══ DATA SECTION

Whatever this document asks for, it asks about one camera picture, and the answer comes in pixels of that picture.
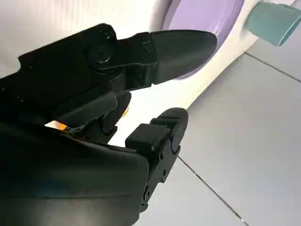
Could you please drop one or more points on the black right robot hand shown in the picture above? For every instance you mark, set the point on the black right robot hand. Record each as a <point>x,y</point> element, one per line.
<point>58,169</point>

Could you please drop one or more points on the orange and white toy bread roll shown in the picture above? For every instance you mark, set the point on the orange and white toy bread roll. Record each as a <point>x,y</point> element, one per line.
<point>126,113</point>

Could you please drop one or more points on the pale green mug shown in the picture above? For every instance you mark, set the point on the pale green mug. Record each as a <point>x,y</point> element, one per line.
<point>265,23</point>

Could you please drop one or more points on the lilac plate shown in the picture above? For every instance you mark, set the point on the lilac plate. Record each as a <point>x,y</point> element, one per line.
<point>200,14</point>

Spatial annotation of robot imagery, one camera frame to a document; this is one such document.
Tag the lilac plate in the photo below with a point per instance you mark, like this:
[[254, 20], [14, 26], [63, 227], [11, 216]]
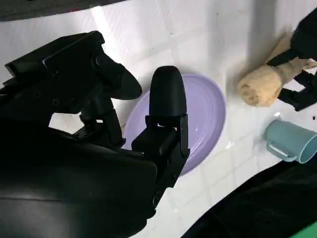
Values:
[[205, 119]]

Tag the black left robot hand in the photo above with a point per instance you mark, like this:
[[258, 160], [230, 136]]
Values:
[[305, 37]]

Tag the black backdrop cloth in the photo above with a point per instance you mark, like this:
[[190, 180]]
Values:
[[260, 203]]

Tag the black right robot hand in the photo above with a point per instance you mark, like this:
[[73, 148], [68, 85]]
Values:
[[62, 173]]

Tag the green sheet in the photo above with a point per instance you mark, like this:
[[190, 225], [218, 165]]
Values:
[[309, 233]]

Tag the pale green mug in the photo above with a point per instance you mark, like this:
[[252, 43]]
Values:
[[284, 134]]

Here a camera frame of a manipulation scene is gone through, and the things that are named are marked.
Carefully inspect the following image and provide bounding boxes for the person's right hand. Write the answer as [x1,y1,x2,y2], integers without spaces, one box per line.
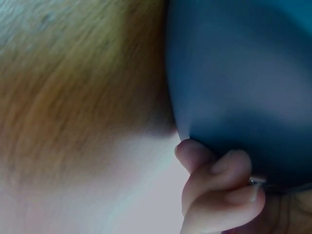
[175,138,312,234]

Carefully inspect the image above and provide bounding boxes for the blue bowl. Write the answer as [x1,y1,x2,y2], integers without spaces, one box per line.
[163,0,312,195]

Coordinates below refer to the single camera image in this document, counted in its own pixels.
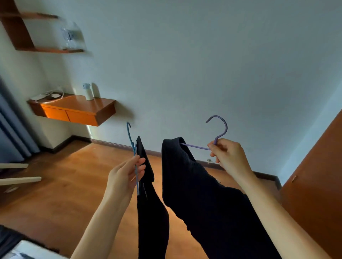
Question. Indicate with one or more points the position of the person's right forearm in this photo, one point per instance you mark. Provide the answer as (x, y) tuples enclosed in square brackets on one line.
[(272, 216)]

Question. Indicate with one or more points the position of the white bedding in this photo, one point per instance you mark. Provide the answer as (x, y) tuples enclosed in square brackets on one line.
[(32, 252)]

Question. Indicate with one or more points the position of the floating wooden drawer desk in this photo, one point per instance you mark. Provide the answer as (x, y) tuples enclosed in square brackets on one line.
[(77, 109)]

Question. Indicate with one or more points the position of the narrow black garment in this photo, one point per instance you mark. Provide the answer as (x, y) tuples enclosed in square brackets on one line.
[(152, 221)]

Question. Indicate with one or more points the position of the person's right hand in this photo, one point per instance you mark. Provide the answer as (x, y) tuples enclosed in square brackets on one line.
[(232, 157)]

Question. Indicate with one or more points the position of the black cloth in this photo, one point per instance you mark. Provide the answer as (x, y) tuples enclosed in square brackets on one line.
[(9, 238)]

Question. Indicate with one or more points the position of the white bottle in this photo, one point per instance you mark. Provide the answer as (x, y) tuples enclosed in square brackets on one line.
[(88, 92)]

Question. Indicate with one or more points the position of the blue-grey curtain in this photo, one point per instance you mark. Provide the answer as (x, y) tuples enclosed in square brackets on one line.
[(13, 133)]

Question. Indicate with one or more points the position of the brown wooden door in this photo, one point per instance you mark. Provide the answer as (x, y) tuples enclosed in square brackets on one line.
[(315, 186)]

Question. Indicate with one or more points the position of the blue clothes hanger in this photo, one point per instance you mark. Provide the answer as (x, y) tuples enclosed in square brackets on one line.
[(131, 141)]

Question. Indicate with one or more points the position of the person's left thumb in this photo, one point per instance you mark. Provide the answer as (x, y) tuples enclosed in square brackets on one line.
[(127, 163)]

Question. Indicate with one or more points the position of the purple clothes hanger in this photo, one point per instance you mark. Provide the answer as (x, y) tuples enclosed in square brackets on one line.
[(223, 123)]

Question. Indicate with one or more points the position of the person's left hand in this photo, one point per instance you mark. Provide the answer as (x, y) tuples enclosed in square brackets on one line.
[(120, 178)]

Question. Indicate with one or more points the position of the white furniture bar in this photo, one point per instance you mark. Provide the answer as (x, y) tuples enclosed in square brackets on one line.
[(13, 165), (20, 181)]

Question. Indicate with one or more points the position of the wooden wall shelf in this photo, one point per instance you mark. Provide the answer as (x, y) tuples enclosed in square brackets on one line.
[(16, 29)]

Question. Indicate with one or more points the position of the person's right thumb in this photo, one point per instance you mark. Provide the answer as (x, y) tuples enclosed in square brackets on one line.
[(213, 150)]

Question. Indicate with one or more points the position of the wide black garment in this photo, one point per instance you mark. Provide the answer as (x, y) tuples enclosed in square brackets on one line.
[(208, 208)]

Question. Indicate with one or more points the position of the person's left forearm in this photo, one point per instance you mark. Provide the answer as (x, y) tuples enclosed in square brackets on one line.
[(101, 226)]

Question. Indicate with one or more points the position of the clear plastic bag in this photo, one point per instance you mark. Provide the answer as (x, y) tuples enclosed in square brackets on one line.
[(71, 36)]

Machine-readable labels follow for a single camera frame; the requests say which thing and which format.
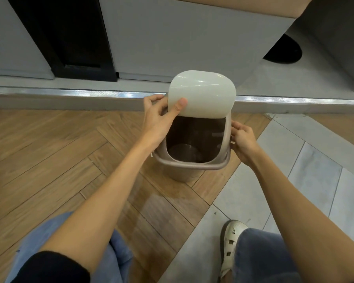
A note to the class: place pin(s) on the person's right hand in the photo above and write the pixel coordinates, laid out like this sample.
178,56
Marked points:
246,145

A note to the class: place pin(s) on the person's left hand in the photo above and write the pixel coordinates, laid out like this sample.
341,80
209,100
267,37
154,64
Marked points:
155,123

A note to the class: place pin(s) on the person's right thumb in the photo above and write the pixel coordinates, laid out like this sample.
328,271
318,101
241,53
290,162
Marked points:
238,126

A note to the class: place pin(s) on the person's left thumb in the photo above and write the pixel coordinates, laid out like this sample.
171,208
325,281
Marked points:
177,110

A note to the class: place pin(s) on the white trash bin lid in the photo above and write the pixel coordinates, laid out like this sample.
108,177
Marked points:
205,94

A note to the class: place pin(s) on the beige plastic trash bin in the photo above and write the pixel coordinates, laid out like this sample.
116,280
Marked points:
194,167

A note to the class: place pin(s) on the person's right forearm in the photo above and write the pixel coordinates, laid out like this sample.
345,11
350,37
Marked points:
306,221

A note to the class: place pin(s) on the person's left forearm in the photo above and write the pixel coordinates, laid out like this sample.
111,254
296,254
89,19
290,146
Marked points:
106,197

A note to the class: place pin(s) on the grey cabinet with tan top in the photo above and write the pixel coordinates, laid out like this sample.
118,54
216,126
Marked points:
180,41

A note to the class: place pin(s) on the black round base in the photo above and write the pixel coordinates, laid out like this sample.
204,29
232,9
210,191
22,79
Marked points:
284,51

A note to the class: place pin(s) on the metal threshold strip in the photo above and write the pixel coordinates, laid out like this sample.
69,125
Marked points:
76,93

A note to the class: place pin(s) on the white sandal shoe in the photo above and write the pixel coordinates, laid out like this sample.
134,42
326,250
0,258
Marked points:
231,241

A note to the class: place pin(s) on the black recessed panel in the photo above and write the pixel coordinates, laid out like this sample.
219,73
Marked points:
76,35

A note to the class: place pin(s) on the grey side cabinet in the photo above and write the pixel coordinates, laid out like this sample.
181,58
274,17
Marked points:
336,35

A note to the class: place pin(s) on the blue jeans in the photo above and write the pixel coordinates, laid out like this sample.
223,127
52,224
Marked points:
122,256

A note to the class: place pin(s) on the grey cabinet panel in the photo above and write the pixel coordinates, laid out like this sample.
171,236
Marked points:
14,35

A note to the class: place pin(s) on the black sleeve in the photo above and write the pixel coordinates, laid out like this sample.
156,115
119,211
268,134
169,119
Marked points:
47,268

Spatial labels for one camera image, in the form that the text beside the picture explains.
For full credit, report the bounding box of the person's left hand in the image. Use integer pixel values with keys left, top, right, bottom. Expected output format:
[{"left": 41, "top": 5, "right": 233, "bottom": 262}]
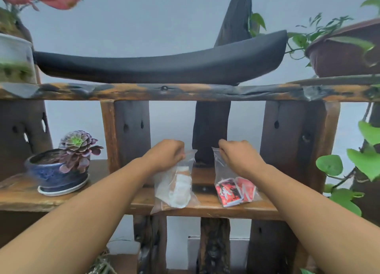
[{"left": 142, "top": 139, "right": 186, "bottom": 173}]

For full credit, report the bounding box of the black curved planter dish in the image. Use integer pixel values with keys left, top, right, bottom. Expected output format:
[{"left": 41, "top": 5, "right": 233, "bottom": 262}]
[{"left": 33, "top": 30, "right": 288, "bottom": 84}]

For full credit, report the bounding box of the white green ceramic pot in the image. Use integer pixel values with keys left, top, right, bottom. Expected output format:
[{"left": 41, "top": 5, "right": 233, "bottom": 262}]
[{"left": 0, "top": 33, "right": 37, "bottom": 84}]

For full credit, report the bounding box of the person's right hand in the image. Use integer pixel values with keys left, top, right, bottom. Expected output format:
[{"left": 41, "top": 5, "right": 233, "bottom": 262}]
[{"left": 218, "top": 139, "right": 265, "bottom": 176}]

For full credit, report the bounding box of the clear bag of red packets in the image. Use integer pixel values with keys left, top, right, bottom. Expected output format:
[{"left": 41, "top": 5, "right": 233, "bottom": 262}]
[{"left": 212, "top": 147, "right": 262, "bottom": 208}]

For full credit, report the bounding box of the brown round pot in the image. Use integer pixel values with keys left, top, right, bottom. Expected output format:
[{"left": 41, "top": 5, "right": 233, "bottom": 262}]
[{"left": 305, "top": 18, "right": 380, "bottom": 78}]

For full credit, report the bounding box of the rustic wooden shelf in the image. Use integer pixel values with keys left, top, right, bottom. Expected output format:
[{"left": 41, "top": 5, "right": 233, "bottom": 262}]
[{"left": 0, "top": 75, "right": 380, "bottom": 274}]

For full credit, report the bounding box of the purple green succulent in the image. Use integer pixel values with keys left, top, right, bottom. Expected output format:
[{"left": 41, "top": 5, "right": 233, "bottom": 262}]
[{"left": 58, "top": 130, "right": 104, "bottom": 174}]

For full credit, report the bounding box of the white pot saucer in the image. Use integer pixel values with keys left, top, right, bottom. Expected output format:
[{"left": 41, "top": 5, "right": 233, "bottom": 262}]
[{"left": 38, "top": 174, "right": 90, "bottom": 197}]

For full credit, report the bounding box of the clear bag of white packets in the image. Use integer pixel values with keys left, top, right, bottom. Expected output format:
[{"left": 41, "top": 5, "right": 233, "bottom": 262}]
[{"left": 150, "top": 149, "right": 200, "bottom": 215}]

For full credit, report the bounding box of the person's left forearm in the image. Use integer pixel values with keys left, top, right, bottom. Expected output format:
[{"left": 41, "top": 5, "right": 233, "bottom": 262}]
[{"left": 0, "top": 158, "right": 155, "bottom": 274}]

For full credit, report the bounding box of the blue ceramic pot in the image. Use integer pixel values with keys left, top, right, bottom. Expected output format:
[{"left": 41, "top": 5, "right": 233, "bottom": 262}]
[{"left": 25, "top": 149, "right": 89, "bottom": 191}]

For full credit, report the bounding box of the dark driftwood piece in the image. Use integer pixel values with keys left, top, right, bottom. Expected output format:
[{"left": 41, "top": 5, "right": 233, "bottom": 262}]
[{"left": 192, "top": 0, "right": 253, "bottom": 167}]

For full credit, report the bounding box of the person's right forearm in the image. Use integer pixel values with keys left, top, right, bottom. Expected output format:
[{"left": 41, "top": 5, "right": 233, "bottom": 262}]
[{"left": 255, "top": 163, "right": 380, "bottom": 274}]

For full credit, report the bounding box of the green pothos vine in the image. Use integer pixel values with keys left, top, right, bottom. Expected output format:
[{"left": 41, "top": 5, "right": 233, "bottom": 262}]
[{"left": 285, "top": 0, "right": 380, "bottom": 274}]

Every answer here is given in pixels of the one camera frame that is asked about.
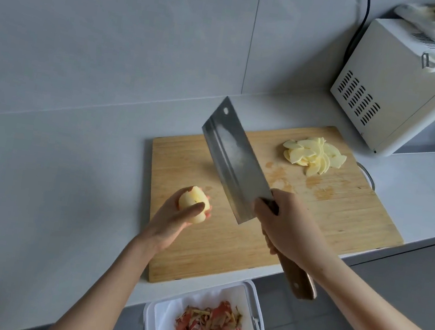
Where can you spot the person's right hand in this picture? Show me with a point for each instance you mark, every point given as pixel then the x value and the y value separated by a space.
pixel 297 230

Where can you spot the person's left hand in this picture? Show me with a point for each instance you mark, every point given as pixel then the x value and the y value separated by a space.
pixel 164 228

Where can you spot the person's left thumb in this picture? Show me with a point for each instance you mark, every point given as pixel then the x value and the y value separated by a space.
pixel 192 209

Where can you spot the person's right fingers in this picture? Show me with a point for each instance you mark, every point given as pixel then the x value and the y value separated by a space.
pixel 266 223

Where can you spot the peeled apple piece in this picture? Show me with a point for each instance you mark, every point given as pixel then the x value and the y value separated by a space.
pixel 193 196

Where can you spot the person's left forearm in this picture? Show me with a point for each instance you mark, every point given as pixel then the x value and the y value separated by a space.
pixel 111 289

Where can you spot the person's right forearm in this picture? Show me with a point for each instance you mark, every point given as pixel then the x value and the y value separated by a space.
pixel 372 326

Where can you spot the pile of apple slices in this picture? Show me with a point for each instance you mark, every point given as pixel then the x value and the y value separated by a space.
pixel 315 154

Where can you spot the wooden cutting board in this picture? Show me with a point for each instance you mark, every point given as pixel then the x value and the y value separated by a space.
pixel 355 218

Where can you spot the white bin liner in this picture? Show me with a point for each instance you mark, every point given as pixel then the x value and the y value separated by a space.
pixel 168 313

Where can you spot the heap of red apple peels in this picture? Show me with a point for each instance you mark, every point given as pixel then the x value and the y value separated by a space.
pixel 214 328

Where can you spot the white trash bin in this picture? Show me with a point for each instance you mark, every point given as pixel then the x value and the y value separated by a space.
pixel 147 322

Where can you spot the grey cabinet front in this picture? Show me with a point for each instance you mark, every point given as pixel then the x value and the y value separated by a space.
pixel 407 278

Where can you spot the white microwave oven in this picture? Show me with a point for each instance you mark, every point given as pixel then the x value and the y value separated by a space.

════

### PROBLEM DETAILS
Could you copy, exactly and with no pictures, each line from the first one above to the line holding "<point>58,169</point>"?

### SOLUTION FOR THIS PROBLEM
Whatever this document asks for, it asks about one camera picture, and the answer comes in pixels of that picture.
Could you please drop one or more points on the black right robot hand shown in the picture above? For every instance you mark, set the point on the black right robot hand. Record each as a <point>x,y</point> element, one per line.
<point>58,169</point>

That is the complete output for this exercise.